Podcast Just Between You and Me | According to Yvon Deschamps, comedians have all the rights

In the podcast series Just between you and me, the journalist Dominic Tardif speaks with his guests as if they were only among themselves, without a microphone. Anecdotes, reflections, confidences: these long meetings are so many opportunities to take leave of the news and to imagine that we have plenty of time.




Yvon Deschamps could no longer present today the monologues that made him famous, it is often said, in order to illustrate a presumed narrowing of artists’ freedom of speech.

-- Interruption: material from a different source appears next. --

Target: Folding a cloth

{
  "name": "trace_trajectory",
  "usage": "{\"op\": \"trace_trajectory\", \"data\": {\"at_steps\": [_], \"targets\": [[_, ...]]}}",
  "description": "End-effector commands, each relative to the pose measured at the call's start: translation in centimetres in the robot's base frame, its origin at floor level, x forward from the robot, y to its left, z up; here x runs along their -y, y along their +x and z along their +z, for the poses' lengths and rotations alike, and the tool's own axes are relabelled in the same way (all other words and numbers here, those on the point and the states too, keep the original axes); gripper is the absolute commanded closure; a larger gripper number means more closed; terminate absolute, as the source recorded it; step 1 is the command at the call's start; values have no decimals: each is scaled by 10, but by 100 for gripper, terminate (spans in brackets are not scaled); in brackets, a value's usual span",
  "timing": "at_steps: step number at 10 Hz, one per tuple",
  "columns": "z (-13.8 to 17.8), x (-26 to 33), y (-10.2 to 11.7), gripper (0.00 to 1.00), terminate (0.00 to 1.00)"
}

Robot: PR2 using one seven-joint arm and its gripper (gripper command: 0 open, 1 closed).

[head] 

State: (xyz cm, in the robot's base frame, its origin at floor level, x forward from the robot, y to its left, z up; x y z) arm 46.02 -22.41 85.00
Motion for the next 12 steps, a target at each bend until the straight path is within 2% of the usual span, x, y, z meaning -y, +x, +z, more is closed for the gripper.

Is it really true, Monsieur Deschamps, that you could no longer play, identically, some of your most important texts, without provoking controversy? “It’s true, but it doesn’t matter,” replies the man who is always the first to call back that several of his numbers (including intolerance And women’s liberation) have already, in their time, been poorly received by part of Quebec.

But Yvon Deschamps sought first and foremost to shake up his contemporaries, not to shock for the sake of shocking, even less to hurt, the effect that some of his numbers would certainly produce in 2023 (including the one containing the word that begins with an N) . The father of Quebec humor nevertheless regrets that the creators, and those who employ them, polish their words at the slightest annoyance expressed by a minority of the public.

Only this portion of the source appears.